Bestudeer slide 3,4 en 9 van onderstaande presentatie:
Penseel (Brush Tool)
Met deze tool teken je lijnen tekenen als een analoge penseel. Je tekent met de voorgrondkleur. Houd je Shift ingedrukt, dan maak je rechte lijnen in hoeken van 45 graden.
Gum (Eraser Tool)
Deze tool werkt als het Penseel-gereedschap, alleen in plaats van pixels toe te voegen worden ze verwijderd.
Verplaatsen (Move Tool)
Met dit gereedschap kun je lagen verplaatsen. Wanneer “Show Transform Controls” is geselecteerd, kun je de laag met dit gereedschap transformeren door de hoekhandgrepen te slepen. Ctrl, Shift en Alt zijn modifiers voor deze tool. Als Auto-Select is aangevinkt en je klikt, dan wordt automatisch een laag geselecteerd op basis van wat je klikt. Voor deze oefening adviseer ik je om deze optie uit te vinken.

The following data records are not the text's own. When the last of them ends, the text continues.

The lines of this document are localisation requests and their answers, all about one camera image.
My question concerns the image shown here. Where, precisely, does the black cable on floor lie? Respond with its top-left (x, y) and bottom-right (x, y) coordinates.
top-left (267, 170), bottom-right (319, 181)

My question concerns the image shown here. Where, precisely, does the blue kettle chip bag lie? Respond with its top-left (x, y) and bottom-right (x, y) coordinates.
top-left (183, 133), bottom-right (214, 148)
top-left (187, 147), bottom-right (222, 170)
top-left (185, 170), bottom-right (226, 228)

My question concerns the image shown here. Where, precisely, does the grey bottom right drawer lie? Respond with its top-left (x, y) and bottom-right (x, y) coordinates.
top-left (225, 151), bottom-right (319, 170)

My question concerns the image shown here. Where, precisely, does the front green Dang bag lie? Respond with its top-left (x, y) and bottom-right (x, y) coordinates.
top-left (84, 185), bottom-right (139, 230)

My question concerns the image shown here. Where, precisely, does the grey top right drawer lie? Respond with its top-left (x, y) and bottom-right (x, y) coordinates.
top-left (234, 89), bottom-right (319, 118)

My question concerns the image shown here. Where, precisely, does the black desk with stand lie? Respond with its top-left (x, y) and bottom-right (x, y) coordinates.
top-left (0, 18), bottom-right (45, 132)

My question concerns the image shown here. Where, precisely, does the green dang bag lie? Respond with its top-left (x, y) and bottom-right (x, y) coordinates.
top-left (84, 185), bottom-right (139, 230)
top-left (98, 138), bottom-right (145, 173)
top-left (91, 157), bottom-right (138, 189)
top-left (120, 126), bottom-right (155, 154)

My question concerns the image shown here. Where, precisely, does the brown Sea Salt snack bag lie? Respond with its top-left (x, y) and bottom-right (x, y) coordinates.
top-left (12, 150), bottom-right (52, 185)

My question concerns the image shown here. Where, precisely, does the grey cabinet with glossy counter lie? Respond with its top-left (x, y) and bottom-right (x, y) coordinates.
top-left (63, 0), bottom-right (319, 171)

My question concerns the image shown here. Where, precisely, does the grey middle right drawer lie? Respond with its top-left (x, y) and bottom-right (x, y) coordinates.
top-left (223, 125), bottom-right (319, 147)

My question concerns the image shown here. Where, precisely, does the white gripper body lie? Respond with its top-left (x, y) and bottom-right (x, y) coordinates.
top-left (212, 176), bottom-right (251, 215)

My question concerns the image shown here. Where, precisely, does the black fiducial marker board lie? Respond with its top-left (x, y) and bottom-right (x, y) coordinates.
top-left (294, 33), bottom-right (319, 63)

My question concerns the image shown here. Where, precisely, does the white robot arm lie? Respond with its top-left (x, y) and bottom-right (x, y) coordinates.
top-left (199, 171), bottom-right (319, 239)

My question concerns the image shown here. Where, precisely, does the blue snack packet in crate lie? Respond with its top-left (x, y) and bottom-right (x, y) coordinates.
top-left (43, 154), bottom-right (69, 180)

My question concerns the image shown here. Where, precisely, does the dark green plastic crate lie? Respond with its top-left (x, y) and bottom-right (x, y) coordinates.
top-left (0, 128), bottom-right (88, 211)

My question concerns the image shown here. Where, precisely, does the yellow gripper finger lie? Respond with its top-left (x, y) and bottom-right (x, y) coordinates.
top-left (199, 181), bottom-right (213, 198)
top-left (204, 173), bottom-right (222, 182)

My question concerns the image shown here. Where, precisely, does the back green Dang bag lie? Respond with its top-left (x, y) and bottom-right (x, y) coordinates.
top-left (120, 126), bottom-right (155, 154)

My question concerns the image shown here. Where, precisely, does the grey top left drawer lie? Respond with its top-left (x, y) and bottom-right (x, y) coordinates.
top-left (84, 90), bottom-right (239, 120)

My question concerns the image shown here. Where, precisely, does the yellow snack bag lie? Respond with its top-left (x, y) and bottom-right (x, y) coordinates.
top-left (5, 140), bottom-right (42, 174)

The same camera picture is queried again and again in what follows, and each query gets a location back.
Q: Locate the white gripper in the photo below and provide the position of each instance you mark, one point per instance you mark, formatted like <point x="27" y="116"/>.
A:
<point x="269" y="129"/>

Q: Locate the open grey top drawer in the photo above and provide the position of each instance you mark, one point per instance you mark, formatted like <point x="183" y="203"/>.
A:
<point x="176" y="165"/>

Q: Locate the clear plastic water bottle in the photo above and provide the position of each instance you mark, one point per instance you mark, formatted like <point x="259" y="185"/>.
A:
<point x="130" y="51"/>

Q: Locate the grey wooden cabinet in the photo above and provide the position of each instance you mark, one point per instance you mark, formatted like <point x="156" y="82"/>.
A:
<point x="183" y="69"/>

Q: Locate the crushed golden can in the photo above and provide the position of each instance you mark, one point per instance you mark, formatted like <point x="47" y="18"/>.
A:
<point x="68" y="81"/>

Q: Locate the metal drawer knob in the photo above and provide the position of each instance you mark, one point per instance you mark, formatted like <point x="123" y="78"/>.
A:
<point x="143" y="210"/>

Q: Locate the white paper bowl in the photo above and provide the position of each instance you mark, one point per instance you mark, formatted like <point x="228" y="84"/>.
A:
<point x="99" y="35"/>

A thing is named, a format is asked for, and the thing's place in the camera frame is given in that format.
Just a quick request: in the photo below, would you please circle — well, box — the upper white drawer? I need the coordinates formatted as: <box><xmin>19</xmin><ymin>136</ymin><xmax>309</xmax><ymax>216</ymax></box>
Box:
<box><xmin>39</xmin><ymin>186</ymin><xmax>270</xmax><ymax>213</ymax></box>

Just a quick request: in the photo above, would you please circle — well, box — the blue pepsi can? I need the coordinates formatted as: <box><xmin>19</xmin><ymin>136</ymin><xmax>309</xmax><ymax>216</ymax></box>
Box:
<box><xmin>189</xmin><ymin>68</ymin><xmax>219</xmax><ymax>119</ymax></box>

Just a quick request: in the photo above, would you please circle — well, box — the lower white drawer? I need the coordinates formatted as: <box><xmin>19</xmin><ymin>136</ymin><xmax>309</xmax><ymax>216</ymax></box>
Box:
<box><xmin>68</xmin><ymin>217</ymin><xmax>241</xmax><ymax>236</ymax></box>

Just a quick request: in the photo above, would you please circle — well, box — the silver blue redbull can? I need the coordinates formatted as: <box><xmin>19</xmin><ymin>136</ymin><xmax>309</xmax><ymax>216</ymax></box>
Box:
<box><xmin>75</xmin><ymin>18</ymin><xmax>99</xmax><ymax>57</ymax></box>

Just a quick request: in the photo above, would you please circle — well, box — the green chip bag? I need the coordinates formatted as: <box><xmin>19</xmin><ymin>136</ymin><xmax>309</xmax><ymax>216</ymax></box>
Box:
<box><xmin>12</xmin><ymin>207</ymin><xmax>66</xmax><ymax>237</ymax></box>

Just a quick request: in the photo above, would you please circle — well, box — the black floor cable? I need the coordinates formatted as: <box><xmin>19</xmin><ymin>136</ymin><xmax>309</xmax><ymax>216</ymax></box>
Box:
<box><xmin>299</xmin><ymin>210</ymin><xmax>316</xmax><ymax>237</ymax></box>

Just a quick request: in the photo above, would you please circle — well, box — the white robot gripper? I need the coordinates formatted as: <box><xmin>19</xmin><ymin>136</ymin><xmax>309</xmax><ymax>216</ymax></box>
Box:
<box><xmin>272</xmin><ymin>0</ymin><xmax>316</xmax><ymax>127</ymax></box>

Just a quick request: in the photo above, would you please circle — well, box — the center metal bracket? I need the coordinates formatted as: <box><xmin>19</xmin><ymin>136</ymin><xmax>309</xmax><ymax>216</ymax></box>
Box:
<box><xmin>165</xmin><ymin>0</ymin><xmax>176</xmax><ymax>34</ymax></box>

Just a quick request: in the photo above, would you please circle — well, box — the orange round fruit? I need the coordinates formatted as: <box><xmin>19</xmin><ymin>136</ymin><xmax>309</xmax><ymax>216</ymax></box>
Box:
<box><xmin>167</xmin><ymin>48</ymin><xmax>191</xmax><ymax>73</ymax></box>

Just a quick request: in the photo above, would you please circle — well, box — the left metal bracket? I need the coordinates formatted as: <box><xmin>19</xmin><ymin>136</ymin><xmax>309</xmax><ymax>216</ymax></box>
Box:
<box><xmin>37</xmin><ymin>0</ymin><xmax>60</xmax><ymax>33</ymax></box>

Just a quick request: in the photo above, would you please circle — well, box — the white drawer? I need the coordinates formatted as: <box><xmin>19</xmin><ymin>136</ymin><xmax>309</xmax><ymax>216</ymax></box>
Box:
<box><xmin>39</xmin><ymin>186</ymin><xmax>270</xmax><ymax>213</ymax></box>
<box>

Je gaat een eenvoudige tekening maken met de Brush Tool.
Open een nieuwe afbeelding van 1000 x 800 pixels.
Haal de achtergrondlaag van het slot door er op te klikken.
Dubbelklik op de naam en hernoem de laag naar (bijvoorbeeld) “landschap”.
Gebruik het penseelgereedschap om een eenvoudige achtergrond te tekenen.
TIP: Klik op de voorgrondkleur om verschillende kleuren te kiezen.
Voer nu steeds nieuwe lagen toe voor objecten in het landschap, bijvoorbeeld een huis, een boom en een dier.
TIP: Je mag zelf weten wat je tekent natuurlijk!
Schuif de lagen (met de objecten) met behulp van het Verplaatsen gereedschap tot je tevreden bent over de compositie.
Sla je compositie op als een PSD-bestand en lever deze in.